第三話
俺は『傾聴』のスキルを研ぎ澄まし、ガルクの反応を詳細に分析していた。
手付金として金貨を渡した際、彼の瞳に宿った驚きと、隠しきれない高揚感。……どうやら俺は、この世界の物価を知らぬまま、かなりの高額を支払ってしまったらしい。
(……この反応、近くの街までじゃ割に合わないな)
俺はわざとらしく溜息をつき、金貨袋を懐へ仕舞いながら切り出した。
「おい、ガルク。改めて確認だが、俺と君の契約。まさか近くの街まで送って終わりだなんて、都合の良いことを考えていないだろうな?」
ガルクが怪訝そうに眉をひそめる。
「……なんだと? どこまで行こうってんだ」
「中央都市だ。そこまで俺を無事に案内し、道中のトラブルも解決しろ。到着した時点で残りの金貨を支払う。……どうだ、それだけの重労働なら、俺が払った報酬ともようやく釣り合うはずだ」
俺の強気な提案に、ガルクは呆れたように鼻を鳴らした。だが、その表情には、小銭稼ぎではなく「冒険」に対する好奇心が混ざっている。
「中央都市だと……。とんでもねぇ野心を持ってやがるな。……いいぜ。その追加報酬、きっちり受け取ってやる」
かくして、屈強なオーク戦士を従えた元営業マンという、異色のコンビが誕生した。
街道へ出るまでの間、俺はガルクにこの世界のイロハを徹底的にヒアリングする。
「……チッ、なんで俺が人間に講釈垂れなきゃなんねぇんだ」
ガルクは面倒くさそうに頭を掻いたが、雇われた手前、義理は果たすつもりのようだ。ぶっきらぼうな口調で、知識の断片を語り始めた。
「いいか。これから行く街はアステルだ。この辺りじゃ中央都市アステリアに次ぐデカい街だ。中には冒険者ギルドってのがあってこの街は栄えてる。山にあるダンジョンを攻略して稼ぐギルドの連中がゴロゴロいやがる」
「なるほど、冒険者か。経済の中心だな」
「ああ。通貨は銅貨、銀貨、金貨の三種類だ。銅貨百枚で銀貨一枚、銀貨百枚で金貨一枚。一般庶民なら銀貨五十枚もあれば食いっぱぐれはねぇ。
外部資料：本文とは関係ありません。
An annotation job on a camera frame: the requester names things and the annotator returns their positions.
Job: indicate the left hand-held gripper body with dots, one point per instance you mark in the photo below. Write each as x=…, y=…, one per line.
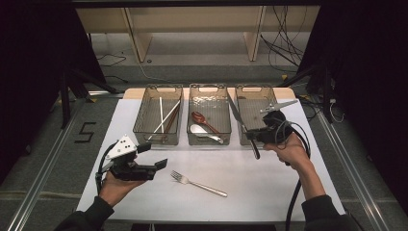
x=123, y=147

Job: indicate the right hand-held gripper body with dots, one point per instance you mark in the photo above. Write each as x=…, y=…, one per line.
x=272, y=133

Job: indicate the clear grey plastic bin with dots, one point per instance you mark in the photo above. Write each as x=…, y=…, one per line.
x=256, y=96
x=141, y=128
x=221, y=109

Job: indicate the metal knife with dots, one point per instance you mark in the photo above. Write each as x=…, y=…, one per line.
x=237, y=114

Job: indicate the white chopstick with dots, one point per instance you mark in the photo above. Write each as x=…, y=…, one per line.
x=161, y=115
x=165, y=120

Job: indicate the brown wooden chopstick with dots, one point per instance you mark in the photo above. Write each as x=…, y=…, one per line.
x=173, y=122
x=170, y=123

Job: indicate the metal fork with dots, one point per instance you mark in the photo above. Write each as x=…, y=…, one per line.
x=198, y=185

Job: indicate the white ceramic spoon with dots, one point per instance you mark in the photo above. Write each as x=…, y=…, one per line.
x=198, y=129

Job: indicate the brown wooden spoon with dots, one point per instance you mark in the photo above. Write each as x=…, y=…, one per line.
x=198, y=117

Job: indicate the person's right hand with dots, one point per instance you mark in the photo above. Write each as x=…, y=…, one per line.
x=293, y=152

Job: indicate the person's left hand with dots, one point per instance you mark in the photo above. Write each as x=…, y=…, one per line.
x=114, y=189

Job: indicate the black stand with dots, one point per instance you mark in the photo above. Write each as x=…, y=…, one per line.
x=326, y=93
x=65, y=96

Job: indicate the black curtain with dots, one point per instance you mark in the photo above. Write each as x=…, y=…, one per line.
x=369, y=64
x=32, y=64

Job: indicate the light wooden furniture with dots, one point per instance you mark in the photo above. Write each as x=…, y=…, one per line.
x=192, y=19

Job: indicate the short aluminium rail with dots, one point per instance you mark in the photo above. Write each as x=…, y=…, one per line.
x=106, y=94
冒険者のトップ連中が、ようやく金貨二枚ってとこだ」
(……金貨二枚。それが冒険者トップ層の稼ぎか)
俺はガルクの言葉を反芻し、心の中で即座に損益計算を弾く。
正直に言えば、俺は金貨二枚という金額が、この世界でどれほどの価値を持つのかを正確に把握しないまま金貨二枚でガルクを雇った。交渉が決裂していれば、その時点で俺の異世界生活はゲームオーバーだっただろう。
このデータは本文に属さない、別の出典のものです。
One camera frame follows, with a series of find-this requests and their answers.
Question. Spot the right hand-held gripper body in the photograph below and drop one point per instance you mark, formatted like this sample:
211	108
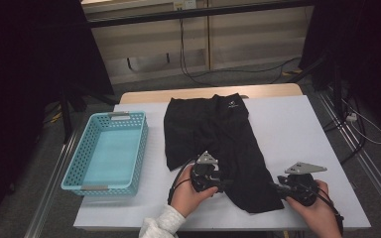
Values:
302	168

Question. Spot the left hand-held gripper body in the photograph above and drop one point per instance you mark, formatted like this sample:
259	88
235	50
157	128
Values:
206	158

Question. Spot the black pants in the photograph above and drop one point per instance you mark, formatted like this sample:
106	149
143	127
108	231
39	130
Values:
211	132

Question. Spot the light blue plastic basket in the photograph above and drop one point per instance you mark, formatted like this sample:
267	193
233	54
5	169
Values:
109	155

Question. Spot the person's left hand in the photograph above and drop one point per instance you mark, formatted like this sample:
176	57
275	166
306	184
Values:
187	196

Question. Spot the person's right hand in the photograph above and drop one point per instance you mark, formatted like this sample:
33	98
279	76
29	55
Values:
320	218

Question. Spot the white table cover sheet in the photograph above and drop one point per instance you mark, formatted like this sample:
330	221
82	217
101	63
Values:
311	112

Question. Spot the white power plug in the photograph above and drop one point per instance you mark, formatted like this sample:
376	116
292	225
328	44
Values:
352	117

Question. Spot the wooden table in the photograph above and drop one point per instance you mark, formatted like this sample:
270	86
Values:
145	95

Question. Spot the black metal stand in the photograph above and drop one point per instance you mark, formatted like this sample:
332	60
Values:
66	119
335	86

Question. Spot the beige wooden cabinet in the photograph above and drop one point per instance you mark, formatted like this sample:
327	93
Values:
244	39

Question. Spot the narrow black curtain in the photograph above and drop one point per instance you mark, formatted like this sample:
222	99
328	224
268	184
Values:
370	49

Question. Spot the black horizontal bar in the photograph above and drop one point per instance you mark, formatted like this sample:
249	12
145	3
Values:
195	13

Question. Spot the wide black curtain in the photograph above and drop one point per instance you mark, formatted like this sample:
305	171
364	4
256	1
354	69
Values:
20	66

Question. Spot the aluminium floor rail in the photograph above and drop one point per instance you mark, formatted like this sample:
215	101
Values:
370	168
51	188

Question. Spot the white wall socket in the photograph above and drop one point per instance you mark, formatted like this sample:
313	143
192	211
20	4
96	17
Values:
185	4
だが、結果としてこの「支払いすぎ」は、最良の投資になった。
(トップ冒険者と同額の報酬を提示したことで、ガルクは俺を『相応の立場にある人間』だと認識した。下手に安く買い叩こうとすれば、この荒くれ者に足元を見られ、あるいは殺されていたかもしれない)
俺は横を歩くガルクの巨体を盗み見る。
森の中で彼がどれほど堂々としていたか。その様子から察するにこの周辺に天敵がいないという事実が、彼の強さを如実に物語っている。素人の俺が冒険者を雇おうとしても、その実力を見極めるのは不可能だった。だが、ガルクなら確実だ。
(何より、情報がゼロのこの状況で、この周辺を熟知した強者を味方にできた。金貨二枚なんて安いものだ。この先行投資は、必ずアステリアまでの道中で回収できる)
「なるほど、冒険者か。経済の中心だな」
俺は努めて冷静を装い、そう返した。内心では、この「強大な盾」をいかに使い倒して、アステリアまでの道中で最大限の利益を上げるか、そのシミュレーションが全開で回り始めている。
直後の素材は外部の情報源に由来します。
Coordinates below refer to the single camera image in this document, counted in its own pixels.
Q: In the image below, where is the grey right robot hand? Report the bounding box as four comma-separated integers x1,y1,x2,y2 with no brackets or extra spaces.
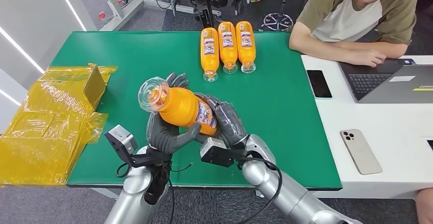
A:
194,93,250,147

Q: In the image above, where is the person at laptop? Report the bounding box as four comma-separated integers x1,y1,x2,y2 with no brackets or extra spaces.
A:
288,0,433,69

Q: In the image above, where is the white metal stand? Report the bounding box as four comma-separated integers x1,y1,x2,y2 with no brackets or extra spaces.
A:
94,0,145,32

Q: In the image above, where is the green table mat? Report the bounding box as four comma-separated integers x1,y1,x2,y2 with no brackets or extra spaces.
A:
51,31,343,191

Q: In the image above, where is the beige smartphone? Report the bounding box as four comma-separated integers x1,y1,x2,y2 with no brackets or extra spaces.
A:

街が近づくにつれ、行き交う人々の姿が増えてきた。人間だけでなく、獣の耳を持つ者や、小柄な種族もちらほらと混ざっている。
そして、行く手を遮るように立ちはだかるアステルの巨大な城門。その前には、厳しい表情の衛兵が二人、通行人を鋭くチェックしていた。
ガルクは足を止め、顎で門をしゃくった。
「で、問題はあの門だ。俺みてぇなオークが素通りできるわけがねぇ。お前が口八丁でなんとかしろ。……そのために高い金を払って、俺を雇ったんだろうが」
ガルクの言葉が終わるのと同時に、衛兵の一人がこちらに気づいた。
獲物を見つけたような鋭い視線がガルクの巨体に突き刺さり、衛兵は槍の穂先を向けながら大股で歩み寄ってくる。